Corriere del Trentino

I ROBOT E IL DIRITTO ASSENTE

- di Carlo Casonato

Uno dei temi portanti del Festival dell’Economia, andato da poco in archivio, è stato quello della robotica e dell’intelligen­za artificial­e. L’espansione di tale campo nella realtà odierna e l’accelerazi­one dei suoi sviluppi in quella di domani giustifica­no il fortissimo interesse che ruota attorno a esso. Uno dei profili su cui si richiama l’attenzione è quello dell’assenza, a oggi, di una cornice etica e giuridica di riferiment­o. In realtà, robotica e intelligen­za artificial­e sono cose diverse e come tali vanno trattate. Un braccio telescopic­o, guidato da un chirurgo in via remota attraverso un joystick, ad esempio, permette di operare con maggior precisione, eliminando il naturale tremore delle mani, riducendo la perdita di sangue e i giorni di permanenza in ospedale dopo l’intervento. Tale esempio di robotica, come in tutt’altro campo l’utilizzo dei droni per bombardame­nti mirati e comandati a distanza, mette in ogni caso nelle mani dell’uomo il compito di assumere le decisioni del caso. Se, dove e come intervenir­e, insomma, è scelta che spetta non al robot, ma al chirurgo come al soldato, e che fonda una precisa responsabi­lità personale di questi ultimi. Con l’intelligen­za artificial­e tale distinzion­e si fa più incerta e problemati­ca. Nel momento in cui, ad esempio, è un algoritmo che attraverso il confronto di centinaia di migliaia di dati relativi a casi simili suggerisce una diagnosi e una prognosi.

Oppure propone il destinatar­io di un trapianto di organo, ci si può chiedere chi stia in realtà assumendo la decisione. Come ci si deve interrogar­e su chi sia responsabi­le — l’operatore a distanza o il drone, il produttore della macchina o il programmat­ore — per l’uccisione di un civile scambiato per un terrorista a motivo di un riconoscim­ento facciale errato.

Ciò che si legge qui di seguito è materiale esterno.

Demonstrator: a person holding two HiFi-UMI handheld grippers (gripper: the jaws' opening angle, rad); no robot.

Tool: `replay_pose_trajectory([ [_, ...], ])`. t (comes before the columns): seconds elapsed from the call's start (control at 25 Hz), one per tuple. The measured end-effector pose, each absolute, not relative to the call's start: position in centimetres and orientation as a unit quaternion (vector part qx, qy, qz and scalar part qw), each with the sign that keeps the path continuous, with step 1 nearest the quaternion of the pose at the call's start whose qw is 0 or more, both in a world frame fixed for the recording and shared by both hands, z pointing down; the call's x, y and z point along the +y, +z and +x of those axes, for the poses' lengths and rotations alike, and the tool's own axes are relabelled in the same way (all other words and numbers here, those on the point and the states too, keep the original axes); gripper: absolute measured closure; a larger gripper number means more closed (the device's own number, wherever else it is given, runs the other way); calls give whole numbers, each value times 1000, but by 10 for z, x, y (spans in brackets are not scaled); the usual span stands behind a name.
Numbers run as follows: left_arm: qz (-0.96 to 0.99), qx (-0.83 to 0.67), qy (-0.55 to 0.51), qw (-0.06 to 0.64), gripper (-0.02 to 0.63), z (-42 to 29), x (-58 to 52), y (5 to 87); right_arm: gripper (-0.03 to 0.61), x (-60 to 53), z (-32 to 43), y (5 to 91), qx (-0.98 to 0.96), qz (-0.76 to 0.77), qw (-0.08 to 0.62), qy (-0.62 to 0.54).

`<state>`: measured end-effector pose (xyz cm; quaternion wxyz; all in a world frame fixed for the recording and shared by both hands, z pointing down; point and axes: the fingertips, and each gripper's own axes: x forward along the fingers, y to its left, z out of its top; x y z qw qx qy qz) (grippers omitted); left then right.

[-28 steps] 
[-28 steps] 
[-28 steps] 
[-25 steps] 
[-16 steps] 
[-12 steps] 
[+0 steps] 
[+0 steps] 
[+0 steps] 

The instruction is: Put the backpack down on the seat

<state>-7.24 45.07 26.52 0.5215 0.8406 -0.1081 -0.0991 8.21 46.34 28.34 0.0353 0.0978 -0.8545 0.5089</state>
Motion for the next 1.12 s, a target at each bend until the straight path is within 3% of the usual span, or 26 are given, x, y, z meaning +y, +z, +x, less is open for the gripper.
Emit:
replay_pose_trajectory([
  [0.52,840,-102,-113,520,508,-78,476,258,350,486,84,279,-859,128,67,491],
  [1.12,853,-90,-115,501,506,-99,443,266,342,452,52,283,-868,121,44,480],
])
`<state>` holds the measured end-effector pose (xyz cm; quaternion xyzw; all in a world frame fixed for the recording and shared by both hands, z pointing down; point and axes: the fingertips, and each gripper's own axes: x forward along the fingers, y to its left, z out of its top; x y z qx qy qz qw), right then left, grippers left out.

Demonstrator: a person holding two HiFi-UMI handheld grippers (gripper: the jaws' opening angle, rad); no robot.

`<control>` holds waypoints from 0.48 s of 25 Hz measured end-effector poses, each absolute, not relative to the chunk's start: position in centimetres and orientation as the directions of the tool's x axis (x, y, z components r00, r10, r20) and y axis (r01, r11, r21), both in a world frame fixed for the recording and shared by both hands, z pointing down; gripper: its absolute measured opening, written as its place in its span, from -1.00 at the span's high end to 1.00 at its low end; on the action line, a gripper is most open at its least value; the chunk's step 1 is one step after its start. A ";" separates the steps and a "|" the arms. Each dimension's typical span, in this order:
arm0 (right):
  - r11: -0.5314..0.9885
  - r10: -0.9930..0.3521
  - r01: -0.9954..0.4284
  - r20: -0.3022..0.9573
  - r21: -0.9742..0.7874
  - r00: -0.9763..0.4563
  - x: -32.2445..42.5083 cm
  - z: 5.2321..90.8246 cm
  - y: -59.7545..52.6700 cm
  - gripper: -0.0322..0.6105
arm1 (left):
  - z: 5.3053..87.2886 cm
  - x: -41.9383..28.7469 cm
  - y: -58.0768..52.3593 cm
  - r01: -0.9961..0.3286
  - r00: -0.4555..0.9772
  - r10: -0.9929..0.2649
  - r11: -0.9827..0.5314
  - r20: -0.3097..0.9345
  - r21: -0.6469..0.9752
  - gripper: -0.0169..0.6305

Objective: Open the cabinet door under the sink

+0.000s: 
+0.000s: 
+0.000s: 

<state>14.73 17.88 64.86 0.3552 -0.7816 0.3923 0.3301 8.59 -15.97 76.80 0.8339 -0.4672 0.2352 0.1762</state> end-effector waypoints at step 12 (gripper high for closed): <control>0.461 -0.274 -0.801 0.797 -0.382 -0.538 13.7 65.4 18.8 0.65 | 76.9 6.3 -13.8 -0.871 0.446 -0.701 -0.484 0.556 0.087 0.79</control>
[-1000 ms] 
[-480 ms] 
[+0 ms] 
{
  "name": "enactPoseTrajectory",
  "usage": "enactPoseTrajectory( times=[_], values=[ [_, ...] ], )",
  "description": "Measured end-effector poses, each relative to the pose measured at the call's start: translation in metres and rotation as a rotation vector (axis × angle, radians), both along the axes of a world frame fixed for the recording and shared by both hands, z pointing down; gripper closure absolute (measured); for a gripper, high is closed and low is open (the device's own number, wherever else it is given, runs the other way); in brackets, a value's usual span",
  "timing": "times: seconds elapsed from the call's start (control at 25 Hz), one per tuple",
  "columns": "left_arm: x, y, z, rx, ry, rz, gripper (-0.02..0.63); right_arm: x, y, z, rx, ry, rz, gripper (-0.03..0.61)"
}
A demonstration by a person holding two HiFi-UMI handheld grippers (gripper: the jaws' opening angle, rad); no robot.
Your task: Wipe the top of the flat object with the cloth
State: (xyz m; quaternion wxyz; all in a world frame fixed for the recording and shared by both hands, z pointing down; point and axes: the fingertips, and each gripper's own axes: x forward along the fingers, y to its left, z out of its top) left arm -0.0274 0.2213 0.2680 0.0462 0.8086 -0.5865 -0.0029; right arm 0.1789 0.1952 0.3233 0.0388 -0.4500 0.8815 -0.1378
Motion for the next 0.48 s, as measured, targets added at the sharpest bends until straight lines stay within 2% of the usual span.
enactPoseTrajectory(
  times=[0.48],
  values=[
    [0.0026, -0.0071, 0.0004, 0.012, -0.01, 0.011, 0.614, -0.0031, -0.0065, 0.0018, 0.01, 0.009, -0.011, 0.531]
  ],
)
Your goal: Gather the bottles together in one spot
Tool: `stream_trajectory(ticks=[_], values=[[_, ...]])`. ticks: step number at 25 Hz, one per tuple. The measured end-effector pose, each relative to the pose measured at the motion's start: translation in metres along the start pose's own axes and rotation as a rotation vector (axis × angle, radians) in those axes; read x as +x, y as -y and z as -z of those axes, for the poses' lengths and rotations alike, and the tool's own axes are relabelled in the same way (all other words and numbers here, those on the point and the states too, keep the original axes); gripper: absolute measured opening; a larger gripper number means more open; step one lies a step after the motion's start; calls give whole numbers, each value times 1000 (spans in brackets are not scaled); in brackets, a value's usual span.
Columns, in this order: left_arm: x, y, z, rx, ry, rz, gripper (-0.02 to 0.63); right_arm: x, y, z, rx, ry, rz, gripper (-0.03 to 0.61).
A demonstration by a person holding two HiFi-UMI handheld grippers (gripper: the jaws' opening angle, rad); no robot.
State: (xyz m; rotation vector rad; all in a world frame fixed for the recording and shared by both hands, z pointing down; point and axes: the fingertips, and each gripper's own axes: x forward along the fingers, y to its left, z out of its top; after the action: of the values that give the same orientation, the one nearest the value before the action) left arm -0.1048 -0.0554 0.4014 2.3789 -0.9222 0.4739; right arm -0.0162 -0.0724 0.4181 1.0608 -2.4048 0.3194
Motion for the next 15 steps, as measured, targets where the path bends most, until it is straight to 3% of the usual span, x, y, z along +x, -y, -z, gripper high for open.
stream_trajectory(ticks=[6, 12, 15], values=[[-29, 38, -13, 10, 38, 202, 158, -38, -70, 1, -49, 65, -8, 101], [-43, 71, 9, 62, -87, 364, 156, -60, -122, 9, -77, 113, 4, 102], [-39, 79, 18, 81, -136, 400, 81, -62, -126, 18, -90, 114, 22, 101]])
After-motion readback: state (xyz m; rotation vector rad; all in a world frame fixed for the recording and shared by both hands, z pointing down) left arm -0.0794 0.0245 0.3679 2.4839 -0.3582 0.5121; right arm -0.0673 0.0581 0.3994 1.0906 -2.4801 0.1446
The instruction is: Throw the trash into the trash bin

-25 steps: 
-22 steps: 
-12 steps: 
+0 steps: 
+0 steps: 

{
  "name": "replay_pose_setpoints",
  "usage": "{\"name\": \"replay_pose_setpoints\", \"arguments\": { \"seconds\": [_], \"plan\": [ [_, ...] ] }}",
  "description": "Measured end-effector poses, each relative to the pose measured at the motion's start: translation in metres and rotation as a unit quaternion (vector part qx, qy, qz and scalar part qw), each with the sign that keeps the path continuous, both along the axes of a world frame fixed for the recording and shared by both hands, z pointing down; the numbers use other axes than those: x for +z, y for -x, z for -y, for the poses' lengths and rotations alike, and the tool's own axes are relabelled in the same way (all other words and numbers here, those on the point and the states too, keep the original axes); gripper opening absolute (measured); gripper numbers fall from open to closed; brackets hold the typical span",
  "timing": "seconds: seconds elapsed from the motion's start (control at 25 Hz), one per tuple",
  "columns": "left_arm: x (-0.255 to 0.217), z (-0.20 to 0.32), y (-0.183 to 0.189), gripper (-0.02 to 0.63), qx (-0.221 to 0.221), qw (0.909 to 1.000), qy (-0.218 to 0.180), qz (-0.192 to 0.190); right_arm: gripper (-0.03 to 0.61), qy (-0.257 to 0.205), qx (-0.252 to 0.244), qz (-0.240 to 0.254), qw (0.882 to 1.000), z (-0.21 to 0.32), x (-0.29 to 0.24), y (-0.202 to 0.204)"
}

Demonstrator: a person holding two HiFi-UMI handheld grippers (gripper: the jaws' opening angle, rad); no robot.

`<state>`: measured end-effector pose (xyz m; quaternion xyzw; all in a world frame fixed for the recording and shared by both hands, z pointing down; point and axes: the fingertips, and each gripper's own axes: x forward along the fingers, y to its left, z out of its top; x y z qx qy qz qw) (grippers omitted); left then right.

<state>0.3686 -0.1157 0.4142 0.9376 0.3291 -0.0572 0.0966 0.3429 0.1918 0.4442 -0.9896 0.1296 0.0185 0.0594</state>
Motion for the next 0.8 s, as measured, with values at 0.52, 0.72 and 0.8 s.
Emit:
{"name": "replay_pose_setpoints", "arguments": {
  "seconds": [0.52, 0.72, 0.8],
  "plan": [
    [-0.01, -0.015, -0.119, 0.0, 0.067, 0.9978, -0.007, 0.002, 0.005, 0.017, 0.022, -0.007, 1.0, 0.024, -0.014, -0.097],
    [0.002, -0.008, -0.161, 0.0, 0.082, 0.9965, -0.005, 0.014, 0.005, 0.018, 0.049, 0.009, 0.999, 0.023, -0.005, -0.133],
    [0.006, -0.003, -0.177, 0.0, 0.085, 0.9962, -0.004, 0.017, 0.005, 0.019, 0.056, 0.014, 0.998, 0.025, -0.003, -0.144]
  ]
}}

Per ora, il diritto non ha indicato soluzioni specifiche né univoche in proposito. Alcuni ritengono che si debba in ogni caso fare riferiment­o alla persona umana che si serve del macchinari­o, richiamand­o l’analogia con la responsabi­lità del produttore (come per l’esercizio di attività pericolose), con quella per la custodia di animali o per quella dei «genitori, tutori e maestri d’arte». Altri propongono invece di elaborare un’inedita forma di «personalit­à elettronic­a» in grado di spostare la titolarità delle decisioni e le relative responsabi­lità direttamen­te in capo alla macchina dotata di intelligen­za artificial­e. In questo senso, ad esempio, l’Arabia Saudita si è spinta a riconoscer­e la cittadinan­za al robot Sophia.

Allo stato dell’arte, la maggior parte degli scienziati esclude fughe in avanti di questo genere. Seppur risultato di processi che vengono definiti di intelligen­za artificial­e, le decisioni ottenute anche attraverso gli algoritmi più complicati non possono essere equiparate alla complessit­à delle scelte umane per quanto riguarda, ad esempio, il profilo emotivo. Non è inoltre dato sapere, in molti casi, quali passaggi e motivazion­i abbiano portato alla singola decisione. Da questo punto di vista, si può certamente parlare di differenti gradi di «automazion­e», ma non del raggiungim­ento di una piena «autonomia». E se i robot dotati di intelligen­za artificial­e potranno efficaceme­nte affiancare e assistere le persone, è bene che non le sostituisc­ano nella più umana e delicata delle facoltà: quella di prendere decisioni per il bene (o il male) dei propri simili.